Friday, May 02, 2008

Megatrends and American Foreign Policy

I recently posted on global megatrends, pointing out that mankind's physical power and mankind's intellectual power have been increasing rapidly and should continue to do so well into the 21st century. The agenda for the community of nations has also become more ambitious and complex. (Last year I also posted on megatrends, with a more detailed listing.)

Looking back, the first half of the 20th century might be seen as marking the destruction of European hegemony, with the physical destruction of European culture and infrastructure in World War I and World War II, as well as the economic destruction of the Great Depression, not to mention the erosion of European power to maintain global colonial empires. At the end of World War II, North America held unprecedented economic and political power, as the United States and Canada emerged from the war with strong economies while Western Europe, Russia, Japan, and even China had been devistated.

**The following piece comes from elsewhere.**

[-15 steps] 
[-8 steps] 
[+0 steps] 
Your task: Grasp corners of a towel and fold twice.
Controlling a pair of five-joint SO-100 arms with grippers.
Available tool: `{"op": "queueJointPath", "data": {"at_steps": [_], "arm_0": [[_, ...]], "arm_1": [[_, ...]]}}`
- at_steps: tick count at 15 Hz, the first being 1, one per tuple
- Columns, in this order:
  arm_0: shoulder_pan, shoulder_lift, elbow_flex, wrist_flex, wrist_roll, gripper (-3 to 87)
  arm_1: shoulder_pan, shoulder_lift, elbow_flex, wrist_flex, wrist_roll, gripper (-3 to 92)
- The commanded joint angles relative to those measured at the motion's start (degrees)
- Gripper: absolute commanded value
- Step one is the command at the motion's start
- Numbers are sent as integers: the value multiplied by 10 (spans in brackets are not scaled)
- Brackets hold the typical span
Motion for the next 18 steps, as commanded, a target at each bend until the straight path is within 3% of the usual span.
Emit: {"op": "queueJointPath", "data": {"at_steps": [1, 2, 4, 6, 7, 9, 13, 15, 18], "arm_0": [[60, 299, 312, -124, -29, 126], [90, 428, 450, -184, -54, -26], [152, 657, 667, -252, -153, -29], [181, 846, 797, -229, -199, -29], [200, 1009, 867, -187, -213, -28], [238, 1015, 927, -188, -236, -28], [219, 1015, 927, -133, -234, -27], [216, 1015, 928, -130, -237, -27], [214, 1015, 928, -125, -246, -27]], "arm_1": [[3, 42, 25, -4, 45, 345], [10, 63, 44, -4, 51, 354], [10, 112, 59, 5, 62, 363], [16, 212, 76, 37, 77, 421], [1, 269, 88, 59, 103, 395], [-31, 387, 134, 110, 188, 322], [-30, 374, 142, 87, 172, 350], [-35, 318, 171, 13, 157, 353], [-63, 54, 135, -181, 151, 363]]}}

In the decades after World War II, the European Union and Japan restored and expanded their economies, decolonization resulted in an unprecedented spurt of nation building, and the Cold War ended with virtual eradication of Communism as an economic alternative to Capitalism. Perhaps less obvious, the megatrends of increased physical and intellectual power also saw a shift in relative power, as first Europe, and more recently Asia rose in relative economic power; the oil exporting countries have become major financial powers as a result of the increasing global reliance on the natural (oil) resource that they command.

Globalization is a result of these trends and the inherent economics driving the expolitation of comparative advantages. A hub and spokes model has been suggested as describing world networks as they existed shortly after World War II, when the world's economy was dominated by North America. As the physical and intellectual power commanded by other regions of the world increases, those regions are increasingly interacting through trade diplomacy with each other. Increasingly global networks are and will be more net like, as China and India trade with Africa and each other, as Latin America begins to trade with the former Communist nations and Asia, etc. A complex network of intergovernmental organizations, including the United Nations, the World Trade Organization, the IMF and other Bretton Woods institutions, and a plethora of others have come to replace the institutions of the colonial empires to enable nations to manage the complexities of a globalized world.

The United States foreign policy is basically about promoting and protecting the welfare of the people of the United States. In some sense, its most important component is domestic economic development. Not only is that economic development critical to the economic welfare of our citizens, but it also provides the economic power on which U.S. influence in international affairs rests.

U.S. foreign policy also depends on our domestic political policy. President Johnson said our most important foreign policy initiative in his term of office was passing the Civil Rights legislation (because that action so contributed to the nation's international prestige). I would say that U.S. leadership in establishing the United Nations, in the Marshall Plan, and in President Carter's emphasis on human rights in foreign policy also had similar impacts. I think people everywhere appreciate the ideal of liberty for all, and have seen the United States as more than usually committed to that ideal not only domestically but internationally.

Increasingly, soft diplomacy will have to complement and indeed replace hard diplomacy as instruments of U.S. foreign policy. As the billions of people in Asia, Africa, and Latin America more fully legitimize their aspirations for a better life, even if the United States is successful in continuing its rapid economic development, its relative economic power will be reduced. As Iraq and Iran show, there are strict limits to what can be achieved through military power. Comparably, the solution of the problems forming the agenda of the community of nations require collaborative efforts by the nations of that community; the United States can at best be the first among equals in a partnership for the solution of those problems; at worst, other nations will demand that we get out of the way as they move to solve the problems.

Soft diplomacy depends strongly on getting our domestic house in order. It is hard to get other nations to respect and follow the leadership of a country that promotes torture, that is moving to curtail the individual liberties of its citizens, that permits an underclass to suffer in perpetuity, that continues to execute its own citizens and has the highest prison population in the world.

Soft diplomacy also depends on a foreign policy that recognizes that other governments must have seats at the table, that other peoples have legitimate aspirations, and that multinational mechanisms are comparably important to bilateral ones. In the last half century, U.S. military spending has come to dominate world military spending, while we have become one of the least generous sources of foreign aid (in comparison with our economic ability to offer such aid.) We continue to focus on trade for our benefit, rather than as an instrument that can also help other peoples to achieve their legitimate aspirations. We no longer say, "give me your tired and hungry," but rather militate to keep out even those immigrants who can most contribute to our domestic economy. We must get our domestic policy in order!

As others have pointed out, it is too bad that the current election campaign does not address these real issues facing the United States, since the president and his administration lead in foreign policy in our system. (Although, it would be great if we could return to a bipartisan foreign policy; but we will do so only if a national debate can bring a bipartisan coalition together over an intellectual agreement on the principles on which that foreign policy would be based.) As we face the complexity and necessary evolution of the 21st century, Iraq, Afghanistan, and the Israeli-Palestinian situation are distractions, not core problems, as is (the apparently controlled international terrorist movement).